▶ [Work required]
Using the records below, transcribe word for word the stretch from the line that contains "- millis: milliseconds" through the line that contains "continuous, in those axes", both end lines included, and nothing else.

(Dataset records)
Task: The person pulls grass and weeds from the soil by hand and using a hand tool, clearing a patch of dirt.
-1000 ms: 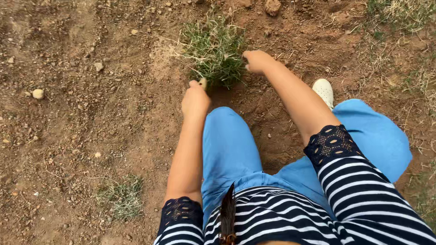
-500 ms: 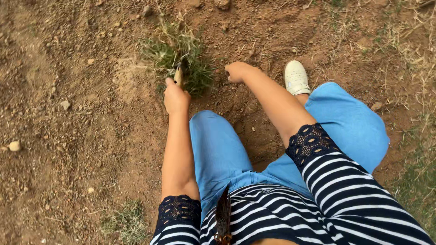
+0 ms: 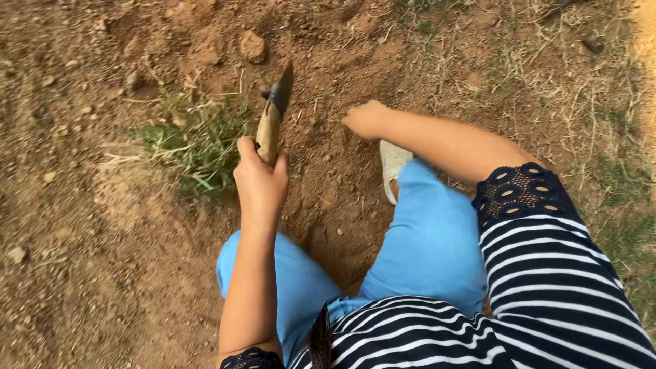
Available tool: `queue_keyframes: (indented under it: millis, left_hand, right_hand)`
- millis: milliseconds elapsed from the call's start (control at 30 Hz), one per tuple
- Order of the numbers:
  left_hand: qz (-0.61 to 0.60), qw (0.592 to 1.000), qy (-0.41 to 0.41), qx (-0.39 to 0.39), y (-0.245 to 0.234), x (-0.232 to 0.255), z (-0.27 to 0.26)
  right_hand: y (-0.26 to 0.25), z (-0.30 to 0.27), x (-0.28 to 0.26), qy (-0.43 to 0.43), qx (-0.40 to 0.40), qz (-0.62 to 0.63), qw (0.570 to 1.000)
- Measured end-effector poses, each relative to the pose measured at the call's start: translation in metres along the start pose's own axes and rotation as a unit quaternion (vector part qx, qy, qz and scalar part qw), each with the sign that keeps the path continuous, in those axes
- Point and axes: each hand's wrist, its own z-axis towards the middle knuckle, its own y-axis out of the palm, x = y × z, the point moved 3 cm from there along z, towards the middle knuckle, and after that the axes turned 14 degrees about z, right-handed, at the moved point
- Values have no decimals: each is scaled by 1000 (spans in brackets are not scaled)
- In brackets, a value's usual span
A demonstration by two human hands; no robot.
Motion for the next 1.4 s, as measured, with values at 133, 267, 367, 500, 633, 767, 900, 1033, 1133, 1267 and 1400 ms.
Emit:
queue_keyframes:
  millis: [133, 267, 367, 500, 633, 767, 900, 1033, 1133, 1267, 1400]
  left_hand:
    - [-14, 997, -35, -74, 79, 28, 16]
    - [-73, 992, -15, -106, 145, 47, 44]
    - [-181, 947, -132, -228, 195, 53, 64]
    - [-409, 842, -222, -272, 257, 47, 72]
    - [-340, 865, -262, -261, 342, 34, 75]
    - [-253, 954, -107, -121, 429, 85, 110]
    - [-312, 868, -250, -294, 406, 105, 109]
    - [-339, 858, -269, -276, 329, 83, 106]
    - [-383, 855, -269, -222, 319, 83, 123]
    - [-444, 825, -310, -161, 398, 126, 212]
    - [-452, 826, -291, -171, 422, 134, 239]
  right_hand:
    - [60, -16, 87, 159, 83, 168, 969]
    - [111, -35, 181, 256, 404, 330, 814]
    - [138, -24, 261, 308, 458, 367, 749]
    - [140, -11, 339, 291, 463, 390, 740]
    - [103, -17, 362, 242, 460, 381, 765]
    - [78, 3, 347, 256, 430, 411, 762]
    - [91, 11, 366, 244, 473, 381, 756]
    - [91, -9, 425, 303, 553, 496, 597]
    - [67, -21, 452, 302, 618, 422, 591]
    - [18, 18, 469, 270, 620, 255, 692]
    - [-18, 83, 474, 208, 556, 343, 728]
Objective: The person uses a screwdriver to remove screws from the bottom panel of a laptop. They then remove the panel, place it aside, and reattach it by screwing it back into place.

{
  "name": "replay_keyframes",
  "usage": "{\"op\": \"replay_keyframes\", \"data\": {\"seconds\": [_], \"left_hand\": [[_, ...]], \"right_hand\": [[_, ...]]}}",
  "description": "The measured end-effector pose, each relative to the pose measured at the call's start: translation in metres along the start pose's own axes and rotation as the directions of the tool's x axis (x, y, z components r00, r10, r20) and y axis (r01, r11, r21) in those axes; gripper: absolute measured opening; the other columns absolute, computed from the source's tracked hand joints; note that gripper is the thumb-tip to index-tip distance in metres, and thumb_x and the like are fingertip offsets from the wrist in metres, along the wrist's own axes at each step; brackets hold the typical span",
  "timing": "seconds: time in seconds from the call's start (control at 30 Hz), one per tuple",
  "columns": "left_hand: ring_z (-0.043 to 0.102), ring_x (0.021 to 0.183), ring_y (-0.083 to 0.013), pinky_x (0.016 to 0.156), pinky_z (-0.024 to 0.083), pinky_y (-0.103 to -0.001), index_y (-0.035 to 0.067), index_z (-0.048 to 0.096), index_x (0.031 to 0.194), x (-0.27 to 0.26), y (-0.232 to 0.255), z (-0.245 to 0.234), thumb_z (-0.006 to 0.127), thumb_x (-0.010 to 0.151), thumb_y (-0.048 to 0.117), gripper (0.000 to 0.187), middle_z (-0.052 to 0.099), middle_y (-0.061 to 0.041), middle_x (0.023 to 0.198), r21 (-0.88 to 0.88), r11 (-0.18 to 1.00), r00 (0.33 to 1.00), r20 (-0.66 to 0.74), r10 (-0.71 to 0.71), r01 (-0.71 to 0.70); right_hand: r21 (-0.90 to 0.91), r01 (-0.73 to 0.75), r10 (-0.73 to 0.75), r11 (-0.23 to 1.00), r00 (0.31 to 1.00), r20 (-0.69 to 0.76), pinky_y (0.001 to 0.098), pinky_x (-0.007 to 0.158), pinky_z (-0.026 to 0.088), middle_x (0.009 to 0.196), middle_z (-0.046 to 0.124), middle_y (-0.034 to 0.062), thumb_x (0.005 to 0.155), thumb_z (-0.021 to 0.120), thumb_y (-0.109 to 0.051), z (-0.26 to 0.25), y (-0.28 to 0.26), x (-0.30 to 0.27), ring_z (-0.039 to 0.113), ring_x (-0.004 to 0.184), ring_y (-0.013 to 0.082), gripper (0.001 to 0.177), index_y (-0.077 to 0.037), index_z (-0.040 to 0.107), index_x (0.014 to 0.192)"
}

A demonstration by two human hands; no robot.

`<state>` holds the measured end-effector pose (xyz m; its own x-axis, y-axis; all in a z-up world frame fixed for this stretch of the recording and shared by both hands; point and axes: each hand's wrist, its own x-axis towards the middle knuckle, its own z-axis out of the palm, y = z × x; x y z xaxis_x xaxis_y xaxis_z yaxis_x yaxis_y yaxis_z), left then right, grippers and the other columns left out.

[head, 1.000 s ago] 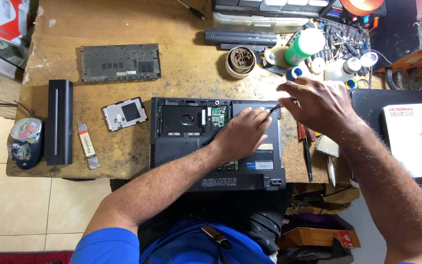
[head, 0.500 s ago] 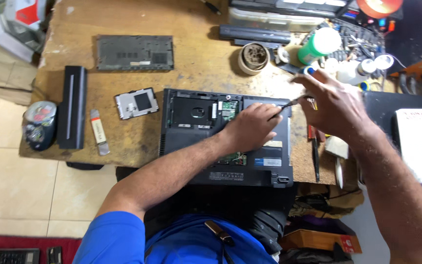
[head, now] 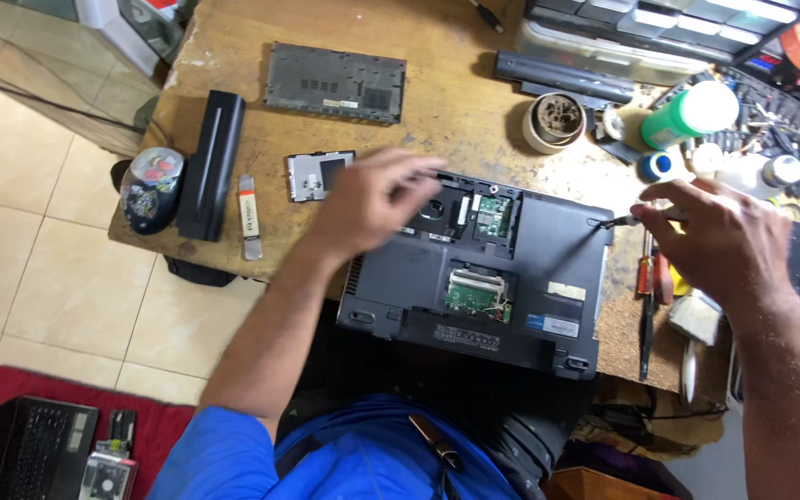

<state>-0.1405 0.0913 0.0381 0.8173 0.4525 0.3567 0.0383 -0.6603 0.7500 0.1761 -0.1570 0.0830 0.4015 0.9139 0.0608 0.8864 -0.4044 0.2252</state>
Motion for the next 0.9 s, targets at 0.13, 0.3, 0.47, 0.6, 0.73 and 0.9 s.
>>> {"op": "replay_keyframes", "data": {"seconds": [0.13, 0.3, 0.47, 0.6, 0.73, 0.9], "left_hand": [[0.066, 0.083, -0.0174, 0.082, 0.057, -0.033, 0.005, 0.074, 0.119, -0.05, -0.055, -0.042, 0.066, 0.104, 0.013, 0.019, 0.076, -0.011, 0.102, 0.258, 0.945, 0.958, -0.253, -0.134, 0.201], [0.067, 0.089, -0.0183, 0.079, 0.055, -0.034, 0.01, 0.078, 0.112, -0.089, -0.084, -0.059, 0.073, 0.101, 0.017, 0.014, 0.075, -0.004, 0.102, 0.455, 0.817, 0.927, -0.29, -0.238, 0.353], [0.061, 0.08, -0.0157, 0.067, 0.053, -0.03, 0.011, 0.079, 0.11, -0.097, -0.092, -0.043, 0.077, 0.098, 0.022, 0.017, 0.071, -0.001, 0.095, 0.49, 0.798, 0.928, -0.298, -0.224, 0.35], [0.065, 0.086, -0.0257, 0.07, 0.052, -0.04, 0.012, 0.081, 0.104, -0.091, -0.091, -0.037, 0.079, 0.095, 0.025, 0.016, 0.068, 0.0, 0.092, 0.583, 0.762, 0.938, -0.334, -0.092, 0.282], [0.066, 0.087, -0.0235, 0.072, 0.055, -0.039, 0.011, 0.083, 0.105, -0.087, -0.089, -0.036, 0.081, 0.093, 0.031, 0.024, 0.071, 0.0, 0.092, 0.645, 0.701, 0.942, -0.315, -0.118, 0.303], [0.068, 0.086, -0.0213, 0.062, 0.052, -0.036, 0.018, 0.083, 0.092, -0.081, -0.088, -0.032, 0.078, 0.092, 0.019, 0.005, 0.075, 0.001, 0.09, 0.734, 0.634, 0.952, -0.306, -0.012, 0.244]], "right_hand": [[0.227, -0.055, 0.025, 0.972, 0.991, 0.133, 0.0552, 0.066, 0.058, 0.139, 0.059, 0.0091, 0.093, 0.067, -0.037, -0.009, -0.005, 0.004, 0.07, 0.098, 0.0392, 0.051, -0.034, 0.06, 0.144], [0.127, 0.039, -0.051, 0.991, 0.995, 0.09, 0.0355, 0.049, 0.051, 0.121, 0.068, 0.0103, 0.099, 0.064, -0.045, -0.006, -0.003, 0.013, 0.071, 0.087, 0.0317, 0.045, -0.027, 0.064, 0.141], [0.043, 0.004, -0.007, 0.999, 0.997, 0.083, 0.0404, 0.06, 0.05, 0.118, 0.072, 0.0011, 0.104, 0.06, -0.056, -0.007, -0.007, 0.016, 0.074, 0.091, 0.0279, 0.035, -0.038, 0.07, 0.132], [0.061, -0.002, -0.002, 0.998, 0.998, 0.067, 0.0422, 0.063, 0.051, 0.12, 0.072, 0.0014, 0.104, 0.06, -0.057, 0.003, 0.0, 0.013, 0.074, 0.092, 0.0293, 0.035, -0.037, 0.073, 0.129], [0.088, 0.01, -0.021, 0.996, 0.992, 0.123, 0.0353, 0.053, 0.043, 0.109, 0.072, 0.0051, 0.104, 0.057, -0.055, -0.007, -0.007, 0.016, 0.071, 0.085, 0.0276, 0.041, -0.035, 0.07, 0.137], [-0.036, 0.098, -0.097, 0.995, 0.995, 0.026, 0.0316, 0.05, 0.044, 0.117, 0.077, -0.0039, 0.107, 0.05, -0.063, -0.003, -0.002, 0.014, 0.076, 0.086, 0.0217, 0.04, -0.039, 0.072, 0.131]]}}
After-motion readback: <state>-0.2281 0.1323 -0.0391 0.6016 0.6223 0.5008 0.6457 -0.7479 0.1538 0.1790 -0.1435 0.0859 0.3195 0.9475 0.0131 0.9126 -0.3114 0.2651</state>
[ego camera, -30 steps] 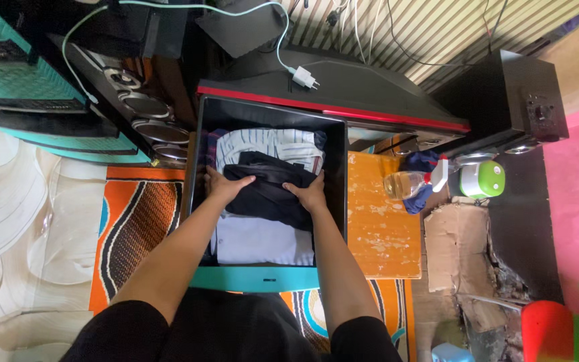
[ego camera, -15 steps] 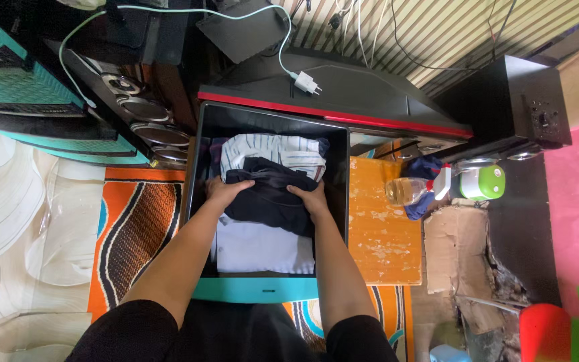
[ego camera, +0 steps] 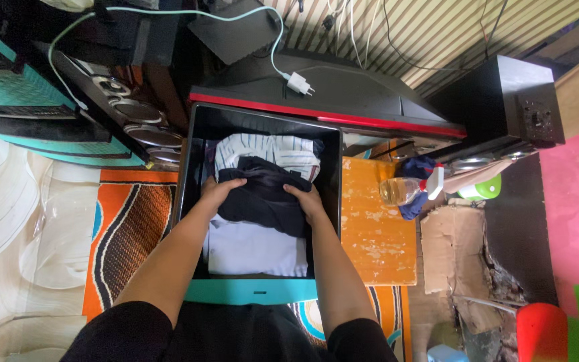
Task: The person wipes the inside of a black drawer with a blue cloth, then places folded clothes into it and closes the drawer. They open a second drawer, remove clothes, and wipe the interior with a spray cleaner and cloth. The person repeats wiping motions on the drawer bottom throughout the clip.
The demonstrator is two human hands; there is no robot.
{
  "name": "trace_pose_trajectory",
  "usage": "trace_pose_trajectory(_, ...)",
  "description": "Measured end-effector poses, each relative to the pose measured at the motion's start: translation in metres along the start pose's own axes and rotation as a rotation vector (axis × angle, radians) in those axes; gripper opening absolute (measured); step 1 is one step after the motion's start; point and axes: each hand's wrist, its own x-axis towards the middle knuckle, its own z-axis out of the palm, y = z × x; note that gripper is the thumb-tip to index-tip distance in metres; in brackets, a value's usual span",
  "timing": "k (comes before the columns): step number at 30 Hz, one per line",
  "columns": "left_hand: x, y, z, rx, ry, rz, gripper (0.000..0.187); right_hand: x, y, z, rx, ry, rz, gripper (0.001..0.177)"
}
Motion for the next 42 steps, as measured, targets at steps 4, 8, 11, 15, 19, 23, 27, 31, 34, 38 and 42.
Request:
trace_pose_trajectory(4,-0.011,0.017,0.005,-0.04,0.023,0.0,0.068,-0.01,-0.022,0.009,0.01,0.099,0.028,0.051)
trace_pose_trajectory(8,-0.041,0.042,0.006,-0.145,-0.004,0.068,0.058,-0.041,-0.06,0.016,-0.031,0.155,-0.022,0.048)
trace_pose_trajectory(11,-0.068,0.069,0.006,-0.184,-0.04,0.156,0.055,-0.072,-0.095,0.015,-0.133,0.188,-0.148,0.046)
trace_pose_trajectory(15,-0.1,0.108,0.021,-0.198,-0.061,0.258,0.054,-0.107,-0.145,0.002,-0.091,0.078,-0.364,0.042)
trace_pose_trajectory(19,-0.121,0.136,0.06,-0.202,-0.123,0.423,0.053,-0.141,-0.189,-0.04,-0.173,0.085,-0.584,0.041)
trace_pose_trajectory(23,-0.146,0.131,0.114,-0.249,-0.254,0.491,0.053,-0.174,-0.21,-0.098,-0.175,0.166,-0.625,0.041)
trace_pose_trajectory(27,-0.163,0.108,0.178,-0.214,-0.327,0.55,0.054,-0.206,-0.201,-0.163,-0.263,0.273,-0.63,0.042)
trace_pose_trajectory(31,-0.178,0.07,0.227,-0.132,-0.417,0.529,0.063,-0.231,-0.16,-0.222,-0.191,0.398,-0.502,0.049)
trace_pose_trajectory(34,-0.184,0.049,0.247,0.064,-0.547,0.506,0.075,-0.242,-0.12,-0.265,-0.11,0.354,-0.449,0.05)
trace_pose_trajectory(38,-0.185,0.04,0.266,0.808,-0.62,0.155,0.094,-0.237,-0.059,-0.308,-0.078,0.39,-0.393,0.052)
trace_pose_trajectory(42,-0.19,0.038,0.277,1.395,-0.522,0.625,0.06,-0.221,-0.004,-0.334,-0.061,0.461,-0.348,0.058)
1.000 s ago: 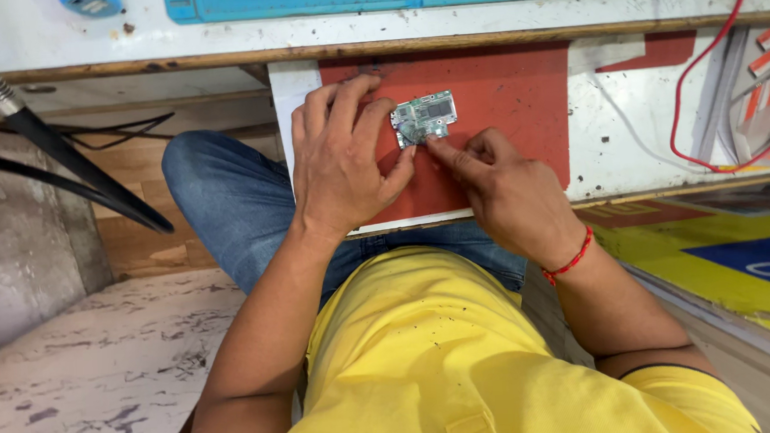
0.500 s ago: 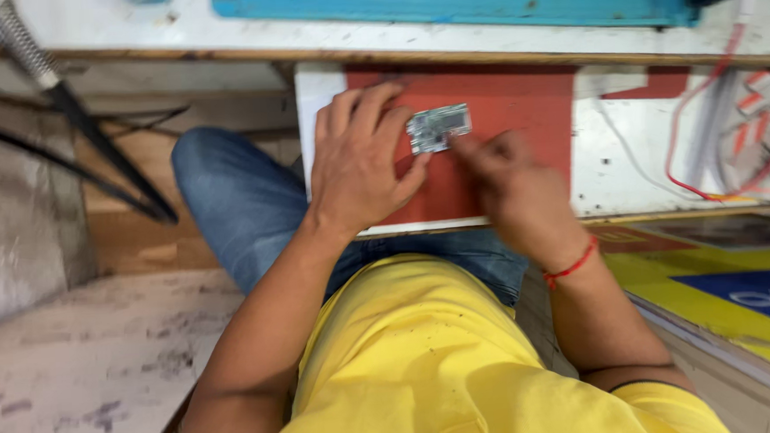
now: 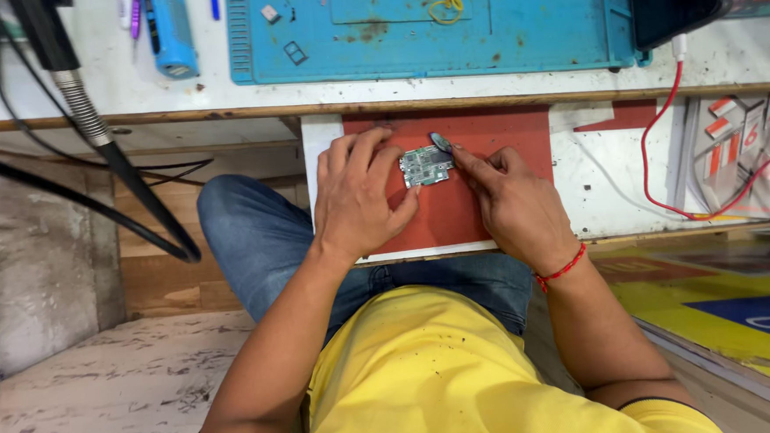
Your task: The person scrubs a small circuit board with a toothbrush and then uses a hot air gun to apply heat to the board's surface. The person works on a red mat placed on a cluttered workbench.
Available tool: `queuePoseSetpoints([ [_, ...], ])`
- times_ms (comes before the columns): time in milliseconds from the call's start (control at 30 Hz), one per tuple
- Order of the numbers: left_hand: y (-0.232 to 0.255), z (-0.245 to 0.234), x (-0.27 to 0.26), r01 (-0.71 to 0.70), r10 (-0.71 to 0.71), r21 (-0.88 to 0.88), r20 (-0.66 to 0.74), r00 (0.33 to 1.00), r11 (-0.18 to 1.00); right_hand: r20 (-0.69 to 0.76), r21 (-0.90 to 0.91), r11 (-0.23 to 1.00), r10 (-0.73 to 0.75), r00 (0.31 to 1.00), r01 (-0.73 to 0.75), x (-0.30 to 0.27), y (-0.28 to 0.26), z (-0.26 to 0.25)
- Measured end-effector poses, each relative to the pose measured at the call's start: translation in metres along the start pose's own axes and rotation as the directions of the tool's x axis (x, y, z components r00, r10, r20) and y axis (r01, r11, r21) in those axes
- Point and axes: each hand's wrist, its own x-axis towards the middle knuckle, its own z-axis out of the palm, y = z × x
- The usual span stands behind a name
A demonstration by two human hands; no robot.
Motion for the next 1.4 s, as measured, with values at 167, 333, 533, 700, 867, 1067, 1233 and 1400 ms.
queuePoseSetpoints([
  [167,-0.002,0.005,-0.001,-0.003,0.003,0.031,0.004,1.0,1.0,0.021,0.041,0.989,-0.142,0.99,0.141,-0.008,0.001,0.003],
  [333,-0.004,0.007,-0.004,0.005,-0.005,0.032,0.0,1.0,0.999,0.06,0.043,0.998,-0.039,0.997,0.036,-0.003,0.001,0.008],
  [533,-0.003,0.006,-0.005,-0.011,0.011,0.028,-0.018,1.0,1.0,-0.034,0.01,0.999,-0.036,0.999,0.037,-0.006,0.001,0.007],
  [700,-0.002,0.002,-0.002,-0.027,0.028,0.016,-0.05,0.998,1.0,0.111,0.05,0.997,-0.072,0.991,0.067,-0.006,-0.005,0.007],
  [867,-0.005,0.009,-0.008,-0.016,0.017,0.014,-0.023,1.0,1.0,0.018,0.027,0.997,-0.078,0.997,0.077,-0.01,0.003,0.011],
  [1067,-0.003,0.007,-0.006,-0.009,0.009,0.003,-0.021,1.0,1.0,0.046,0.03,0.999,0.011,0.999,-0.012,-0.005,0.0,0.007],
  [1233,-0.004,0.001,-0.001,-0.013,0.013,0.017,-0.018,1.0,1.0,0.058,0.085,0.993,-0.09,0.994,0.085,0.0,0.0,0.006],
  [1400,-0.002,0.002,-0.002,-0.005,0.005,0.001,-0.022,1.0,1.0,-0.023,0.036,0.998,-0.046,0.999,0.047,-0.01,-0.003,0.009],
])
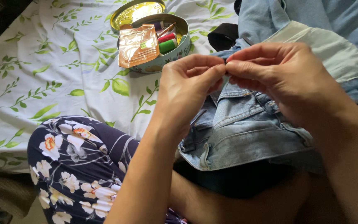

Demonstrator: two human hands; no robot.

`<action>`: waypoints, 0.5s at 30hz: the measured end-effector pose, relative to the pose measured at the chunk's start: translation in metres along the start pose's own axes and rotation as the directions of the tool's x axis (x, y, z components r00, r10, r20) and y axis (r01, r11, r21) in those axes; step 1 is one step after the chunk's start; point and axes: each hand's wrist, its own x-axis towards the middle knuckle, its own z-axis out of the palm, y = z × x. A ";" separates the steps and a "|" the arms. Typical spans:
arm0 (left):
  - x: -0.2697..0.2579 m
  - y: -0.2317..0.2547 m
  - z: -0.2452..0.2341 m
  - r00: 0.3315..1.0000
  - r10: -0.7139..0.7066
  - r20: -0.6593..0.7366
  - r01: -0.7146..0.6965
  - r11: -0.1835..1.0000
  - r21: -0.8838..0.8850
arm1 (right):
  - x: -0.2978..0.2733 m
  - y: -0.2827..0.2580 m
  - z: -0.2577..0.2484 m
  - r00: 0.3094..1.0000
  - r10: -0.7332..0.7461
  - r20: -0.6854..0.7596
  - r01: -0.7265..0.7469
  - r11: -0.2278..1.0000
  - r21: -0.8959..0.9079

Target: The person sews a button onto the waistband of denim shorts using a needle and thread. They pull the needle through the fabric, trim excess thread with scissors, and continue stitching to secure the button.

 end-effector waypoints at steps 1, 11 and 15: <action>-0.004 0.001 -0.002 1.000 -0.003 -0.006 0.004 1.000 0.018 | 0.000 0.000 0.001 0.999 0.029 0.013 -0.029 0.999 0.020; 0.001 0.002 -0.048 0.812 0.418 -0.408 0.068 0.626 0.777 | -0.001 -0.006 0.017 0.998 0.056 0.030 -0.058 0.995 0.078; 0.050 -0.016 -0.067 0.891 -0.142 -0.431 0.376 0.762 0.528 | -0.006 -0.014 0.012 0.998 0.053 -0.018 -0.053 0.999 0.002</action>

▶ [Output below]
- millis: milliseconds elapsed from the call's start (control at 30 Hz), one per tuple
- Order of the numbers:
  left_hand: qz (-0.61 to 0.60), qw (0.592 to 1.000), qy (-0.41 to 0.41), qx (-0.39 to 0.39), y (-0.245 to 0.234), x (-0.232 to 0.255), z (-0.27 to 0.26)
  right_hand: y (-0.26 to 0.25), z (-0.30 to 0.27), x (-0.28 to 0.26), qy (-0.43 to 0.43), qx (-0.40 to 0.40), qz (-0.62 to 0.63), qw (0.570 to 1.000)
- Measured end-effector poses, each relative to the pose measured at the call's start: translation in metres along the start pose's own axes and rotation as a unit quaternion (vector part qx, qy, qz and scalar part qw), each with the sign that keeps the path continuous, in those axes

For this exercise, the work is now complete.